For this exercise, return exactly the lines of the material below that begin at the one with "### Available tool" and stop after the one with "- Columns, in".

Start of Data records

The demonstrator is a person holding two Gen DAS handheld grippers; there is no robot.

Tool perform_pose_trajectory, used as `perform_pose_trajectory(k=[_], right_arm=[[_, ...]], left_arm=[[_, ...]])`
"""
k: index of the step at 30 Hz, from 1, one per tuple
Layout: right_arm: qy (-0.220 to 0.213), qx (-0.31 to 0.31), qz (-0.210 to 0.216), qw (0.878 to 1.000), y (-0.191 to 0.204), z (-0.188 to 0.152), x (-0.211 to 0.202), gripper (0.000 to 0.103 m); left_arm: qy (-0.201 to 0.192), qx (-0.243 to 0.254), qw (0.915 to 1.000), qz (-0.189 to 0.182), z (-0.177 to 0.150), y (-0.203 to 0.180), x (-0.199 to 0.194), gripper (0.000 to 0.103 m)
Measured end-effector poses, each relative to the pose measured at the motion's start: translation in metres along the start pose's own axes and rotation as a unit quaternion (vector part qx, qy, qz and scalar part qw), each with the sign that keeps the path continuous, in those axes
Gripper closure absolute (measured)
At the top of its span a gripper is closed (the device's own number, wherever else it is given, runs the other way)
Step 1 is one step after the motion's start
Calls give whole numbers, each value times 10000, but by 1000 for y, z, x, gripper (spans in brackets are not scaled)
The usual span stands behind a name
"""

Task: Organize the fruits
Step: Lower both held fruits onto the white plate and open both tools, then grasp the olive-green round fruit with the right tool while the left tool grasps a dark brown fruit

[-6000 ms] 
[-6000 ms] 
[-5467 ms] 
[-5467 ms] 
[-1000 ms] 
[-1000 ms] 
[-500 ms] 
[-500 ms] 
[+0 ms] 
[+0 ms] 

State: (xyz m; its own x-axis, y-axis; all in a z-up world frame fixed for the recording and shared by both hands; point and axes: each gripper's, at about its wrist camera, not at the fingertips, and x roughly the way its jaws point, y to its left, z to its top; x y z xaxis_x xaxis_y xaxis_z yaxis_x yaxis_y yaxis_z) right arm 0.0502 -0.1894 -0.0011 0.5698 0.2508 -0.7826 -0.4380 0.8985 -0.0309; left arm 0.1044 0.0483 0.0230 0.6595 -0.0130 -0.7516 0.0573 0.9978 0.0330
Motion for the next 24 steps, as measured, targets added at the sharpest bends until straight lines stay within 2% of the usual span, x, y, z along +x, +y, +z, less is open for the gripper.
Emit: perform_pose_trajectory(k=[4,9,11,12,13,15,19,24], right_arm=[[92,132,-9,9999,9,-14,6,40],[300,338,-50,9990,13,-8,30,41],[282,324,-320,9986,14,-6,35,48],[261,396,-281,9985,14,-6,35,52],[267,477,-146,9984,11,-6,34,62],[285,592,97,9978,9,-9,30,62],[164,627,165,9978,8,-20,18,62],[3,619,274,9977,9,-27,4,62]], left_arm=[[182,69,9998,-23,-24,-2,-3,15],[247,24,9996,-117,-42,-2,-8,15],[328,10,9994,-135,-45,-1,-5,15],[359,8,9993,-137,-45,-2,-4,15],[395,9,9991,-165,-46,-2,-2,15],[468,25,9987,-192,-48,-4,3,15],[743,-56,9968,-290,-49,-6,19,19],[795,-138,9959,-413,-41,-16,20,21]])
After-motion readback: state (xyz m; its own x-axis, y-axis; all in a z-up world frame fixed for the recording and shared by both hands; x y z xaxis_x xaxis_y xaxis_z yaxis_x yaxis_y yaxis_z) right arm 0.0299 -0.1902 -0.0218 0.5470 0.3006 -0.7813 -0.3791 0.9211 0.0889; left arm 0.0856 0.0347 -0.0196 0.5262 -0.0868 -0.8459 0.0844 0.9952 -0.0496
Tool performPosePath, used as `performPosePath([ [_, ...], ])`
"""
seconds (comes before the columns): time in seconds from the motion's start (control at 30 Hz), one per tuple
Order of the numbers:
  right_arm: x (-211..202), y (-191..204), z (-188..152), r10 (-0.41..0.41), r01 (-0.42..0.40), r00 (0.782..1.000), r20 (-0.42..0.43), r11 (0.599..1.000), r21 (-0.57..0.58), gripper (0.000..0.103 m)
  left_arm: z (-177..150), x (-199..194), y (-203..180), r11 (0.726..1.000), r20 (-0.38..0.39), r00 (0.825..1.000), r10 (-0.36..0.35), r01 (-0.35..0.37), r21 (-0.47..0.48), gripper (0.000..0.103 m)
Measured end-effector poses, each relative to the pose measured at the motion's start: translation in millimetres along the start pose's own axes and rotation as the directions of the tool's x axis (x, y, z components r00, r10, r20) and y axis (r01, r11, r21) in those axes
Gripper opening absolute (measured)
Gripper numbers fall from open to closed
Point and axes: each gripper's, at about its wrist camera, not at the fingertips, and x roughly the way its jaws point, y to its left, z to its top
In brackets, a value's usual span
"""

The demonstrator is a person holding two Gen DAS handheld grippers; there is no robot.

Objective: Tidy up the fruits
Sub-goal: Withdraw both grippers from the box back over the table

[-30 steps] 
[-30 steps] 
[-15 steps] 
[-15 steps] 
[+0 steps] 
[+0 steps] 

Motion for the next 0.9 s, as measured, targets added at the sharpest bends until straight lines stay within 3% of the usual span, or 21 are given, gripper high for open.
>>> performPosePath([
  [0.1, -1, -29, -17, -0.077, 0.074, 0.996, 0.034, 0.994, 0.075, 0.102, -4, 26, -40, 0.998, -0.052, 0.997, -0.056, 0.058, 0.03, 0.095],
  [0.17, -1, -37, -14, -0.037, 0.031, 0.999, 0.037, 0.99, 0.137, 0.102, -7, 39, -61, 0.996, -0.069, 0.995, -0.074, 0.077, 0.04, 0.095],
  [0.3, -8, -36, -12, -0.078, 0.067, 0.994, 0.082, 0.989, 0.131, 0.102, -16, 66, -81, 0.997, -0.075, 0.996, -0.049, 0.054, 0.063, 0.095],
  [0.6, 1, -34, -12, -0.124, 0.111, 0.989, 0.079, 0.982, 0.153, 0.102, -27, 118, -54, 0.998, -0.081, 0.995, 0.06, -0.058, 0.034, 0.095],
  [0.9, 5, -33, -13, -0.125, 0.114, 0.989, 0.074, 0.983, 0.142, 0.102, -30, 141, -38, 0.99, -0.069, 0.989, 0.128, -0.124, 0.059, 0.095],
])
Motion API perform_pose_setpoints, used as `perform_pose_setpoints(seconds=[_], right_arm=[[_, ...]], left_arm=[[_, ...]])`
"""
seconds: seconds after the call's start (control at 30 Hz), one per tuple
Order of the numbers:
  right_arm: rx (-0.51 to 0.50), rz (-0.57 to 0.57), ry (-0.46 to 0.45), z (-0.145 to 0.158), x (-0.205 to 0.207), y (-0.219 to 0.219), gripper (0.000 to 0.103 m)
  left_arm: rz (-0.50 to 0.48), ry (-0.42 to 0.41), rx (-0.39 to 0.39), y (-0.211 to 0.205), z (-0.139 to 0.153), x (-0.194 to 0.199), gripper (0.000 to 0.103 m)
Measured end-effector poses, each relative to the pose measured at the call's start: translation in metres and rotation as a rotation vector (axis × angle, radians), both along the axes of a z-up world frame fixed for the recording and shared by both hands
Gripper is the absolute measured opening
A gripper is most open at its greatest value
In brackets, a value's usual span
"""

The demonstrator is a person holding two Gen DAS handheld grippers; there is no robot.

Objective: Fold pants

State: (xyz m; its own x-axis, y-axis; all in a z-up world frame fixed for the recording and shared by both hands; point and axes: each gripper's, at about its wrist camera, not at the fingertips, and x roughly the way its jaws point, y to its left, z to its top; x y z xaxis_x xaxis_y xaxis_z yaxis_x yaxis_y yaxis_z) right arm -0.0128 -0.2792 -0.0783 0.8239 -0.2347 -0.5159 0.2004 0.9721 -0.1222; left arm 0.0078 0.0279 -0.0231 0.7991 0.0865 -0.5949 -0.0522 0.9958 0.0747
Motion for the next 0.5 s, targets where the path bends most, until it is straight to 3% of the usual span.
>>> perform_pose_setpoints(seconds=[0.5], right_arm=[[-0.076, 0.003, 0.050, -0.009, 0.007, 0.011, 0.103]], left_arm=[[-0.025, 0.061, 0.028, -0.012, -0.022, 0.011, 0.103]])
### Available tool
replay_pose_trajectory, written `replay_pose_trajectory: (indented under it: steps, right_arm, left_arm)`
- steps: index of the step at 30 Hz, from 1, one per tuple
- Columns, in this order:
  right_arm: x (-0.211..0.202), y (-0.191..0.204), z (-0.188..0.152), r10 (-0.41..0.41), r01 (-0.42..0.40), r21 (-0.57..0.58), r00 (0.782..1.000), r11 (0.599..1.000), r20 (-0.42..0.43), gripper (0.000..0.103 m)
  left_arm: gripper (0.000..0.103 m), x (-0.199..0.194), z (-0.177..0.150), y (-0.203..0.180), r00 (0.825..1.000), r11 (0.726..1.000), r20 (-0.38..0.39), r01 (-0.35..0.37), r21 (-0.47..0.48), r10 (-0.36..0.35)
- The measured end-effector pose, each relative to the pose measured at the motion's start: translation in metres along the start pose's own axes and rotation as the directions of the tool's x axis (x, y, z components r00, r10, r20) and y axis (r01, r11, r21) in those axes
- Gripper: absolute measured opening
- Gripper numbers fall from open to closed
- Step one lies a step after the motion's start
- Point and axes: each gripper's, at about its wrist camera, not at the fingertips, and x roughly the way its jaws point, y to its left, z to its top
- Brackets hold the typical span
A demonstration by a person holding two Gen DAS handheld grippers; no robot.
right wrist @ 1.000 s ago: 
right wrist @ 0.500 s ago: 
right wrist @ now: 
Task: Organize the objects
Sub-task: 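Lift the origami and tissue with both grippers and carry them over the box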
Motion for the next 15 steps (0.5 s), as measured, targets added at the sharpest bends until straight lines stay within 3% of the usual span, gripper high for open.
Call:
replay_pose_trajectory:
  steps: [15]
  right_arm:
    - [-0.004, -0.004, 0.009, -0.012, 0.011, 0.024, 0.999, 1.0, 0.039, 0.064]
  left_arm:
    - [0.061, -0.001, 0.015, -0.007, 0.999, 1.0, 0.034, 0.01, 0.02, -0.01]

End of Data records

▶ **Task response**:
### Available tool
replay_pose_trajectory, written `replay_pose_trajectory: (indented under it: steps, right_arm, left_arm)`
- steps: index of the step at 30 Hz, from 1, one per tuple
- Columns, in this order:

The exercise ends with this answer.